SNSで「#MeToo」のハッシュタグを付けてセクハラ被害を告発する運動が広がっている(イメージ)=(聯合ニュース)
SNSで「#MeToo」のハッシュタグを付けてセクハラ被害を告発する運動が広がっている(イメージ)=(聯合ニュース)
【ソウル聯合ニュース】会員制交流サイト(SNS)などでセクハラや性犯罪の被害を告発する「Me too(私も)」運動が韓国社会でも広がっている。男性中心のゆがんだ性文化、上下関係を利用した性犯罪の長年の病弊が明らかになり、これを正すべきだとする世論が高まりつつある。被害者を支持する「With you」運動も広がる。韓国政府や捜査機関も積極的に対応に乗り出している。 韓国の「Me too」運動のきっかけは1月末、地方の女性検事の徐志賢(ソ・ジヒョン)氏が過去に法務部の幹部だった安兌根(アン・テグン)氏からセクハラを受けたと検察内のインターネット掲示板で明らかにしたことだった。

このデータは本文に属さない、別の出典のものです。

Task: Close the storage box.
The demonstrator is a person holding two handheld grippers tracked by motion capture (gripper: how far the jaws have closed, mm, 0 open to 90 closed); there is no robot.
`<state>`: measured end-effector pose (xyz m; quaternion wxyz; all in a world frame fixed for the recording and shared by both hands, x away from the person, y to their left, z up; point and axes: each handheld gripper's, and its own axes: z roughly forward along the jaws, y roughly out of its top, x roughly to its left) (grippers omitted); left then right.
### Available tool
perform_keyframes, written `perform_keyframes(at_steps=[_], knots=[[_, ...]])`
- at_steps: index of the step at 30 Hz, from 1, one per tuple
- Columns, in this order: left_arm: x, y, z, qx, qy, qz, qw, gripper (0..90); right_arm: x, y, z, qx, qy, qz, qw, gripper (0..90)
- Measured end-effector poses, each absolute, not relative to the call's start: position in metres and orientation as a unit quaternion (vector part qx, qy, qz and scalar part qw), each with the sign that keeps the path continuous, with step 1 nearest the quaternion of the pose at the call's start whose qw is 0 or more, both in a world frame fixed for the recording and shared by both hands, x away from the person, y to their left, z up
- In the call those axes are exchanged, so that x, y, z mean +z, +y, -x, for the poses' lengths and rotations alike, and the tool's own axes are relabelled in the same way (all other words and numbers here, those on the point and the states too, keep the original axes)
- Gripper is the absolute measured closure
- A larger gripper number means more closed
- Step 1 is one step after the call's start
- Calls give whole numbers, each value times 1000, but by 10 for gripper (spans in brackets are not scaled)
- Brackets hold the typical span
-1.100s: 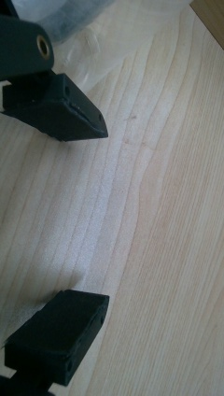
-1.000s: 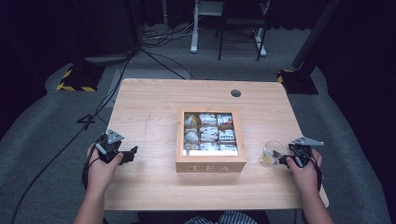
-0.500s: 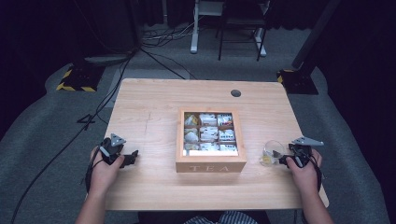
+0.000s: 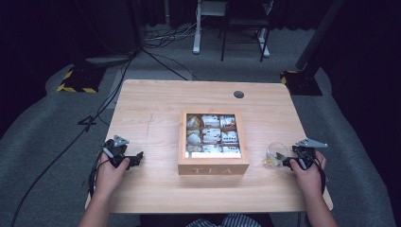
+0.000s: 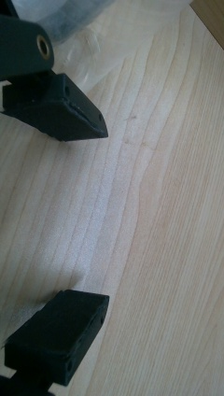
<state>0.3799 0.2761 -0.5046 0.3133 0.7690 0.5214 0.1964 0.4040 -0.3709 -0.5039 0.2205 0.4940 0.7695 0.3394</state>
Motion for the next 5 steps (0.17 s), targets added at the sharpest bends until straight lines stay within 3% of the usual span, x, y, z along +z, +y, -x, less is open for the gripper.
perform_keyframes(at_steps=[5], knots=[[-504, 276, -380, 197, 523, -768, 312, 123, -504, -371, -404, 339, 769, -494, 220, 168]])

徐氏は海外で起きているMe too運動にも触れ、「私たちは沈黙するのではなく、一歩ずつ踏み出してこそ組織が発展していけると思う」と記した。検察はこの告発の2日後に組織内の性犯罪を調査するチームを発足させ、部下の女性に対する強制わいせつ罪で地方の部長検事を起訴するなどした。 法曹界で始まった「Me too」運動は、社会全般に広がった。中でも、文化・芸術界では権力や地位を利用した著名人の性暴力に関する告発がせきを切ったようにあふれ出した。ある劇団の女性代表は今月14日、演劇界の大物演出家、李潤沢(イ・ユンテク)氏からセクハラを受けたことをフェイスブックで暴露し、演劇界に衝撃が走った。 20日には、元大学教授で俳優のチョ・ミンギ氏からセクハラを受けたとする教え子の告発があった。チョ氏は所属事務所を通じて疑惑を否定したが、学生へのわいせつ行為で大学から3カ月の停職処分を受けていたことが明らかになった。教え子たちの「Me too」が相次ぎ、チョ氏は27日に強制わいせつ容疑で警察に立件された。これまでに約10人の被害が確認されている。 これに先立ち、女性詩人の崔泳美(チェ・ヨンミ)氏が大物詩人による後輩への常習的なセクハラを詩で暴露し、ノーベル文学賞候補としてたびたび取り沙汰される詩人の高銀(コ・ウン)氏が加害者に挙げられた。高氏の詩を中学・高校の教科書から削除することまで議論されている。 人々が関心を寄せる芸能界でも「Me too」運動が起きている。23日には俳優チョ・ジェヒョン氏ら有名芸能人のセクハラが告発され、26日には俳優チェ・イルファ氏が過去のセクハラ行為を自ら告白し、ドラマをはじめとする全ての活動を休止すると表明した。 大学でも上下関係を利用した教授らによる教え子への性犯罪が相次いで暴露されており、カトリック神父が女性の信者に性的暴行を加えようとしたことが発覚するなど告発は宗教界にも広がる様相を見せている。 加害者に挙げられた著名人に対する捜査も行われている。李哲聖(イ・チョルソン)警察庁長は26日「名を知られた社会各界19人の性暴力容疑を調べている」とし、3件の容疑について正式に捜査を開始し、1件については令状請求を検討していると明らかにした。 被害者たちの動きは単に性犯罪を告発するだけにとどまらず、これを機に社会にはびこるゆがんだ性文化、権力を利用した性犯罪を根絶すべきとの要求に拡大しつつあり、政府も積極的に対処に乗り出している。 文在寅(ムン・ジェイン)大統領は26日、「被害者の勇気に敬意を表し、『Me too』運動を積極的に支持する」と述べ、政府として対応を取るよう指示した。政府は公共部門での性暴力に関するオンライン申告窓口を設け、教育部は全大学を対象に性暴力申告窓口の運営実態を調査する。 「Me too」運動はこれまで目立った動きのなかった方面にも広がる見通しだ。官僚主義と序列主義がはびこる公務員社会や軍隊、警察は言うに及ばず、政界や財界、さらには先輩・後輩の上下関係が厳しい医療業界やマスコミ、スポーツ界でも被害の告発が予想される。 検察や警察は、性犯罪について親告罪の規定が削除された2013年6月以降の事件については、被害者の告訴がなくても疑いがあれば積極的に捜査する方針だ。 ただ、「Me too」運動に乗じて被害者でない人が虚偽の告発をする事態を懸念する声も一部で出ている。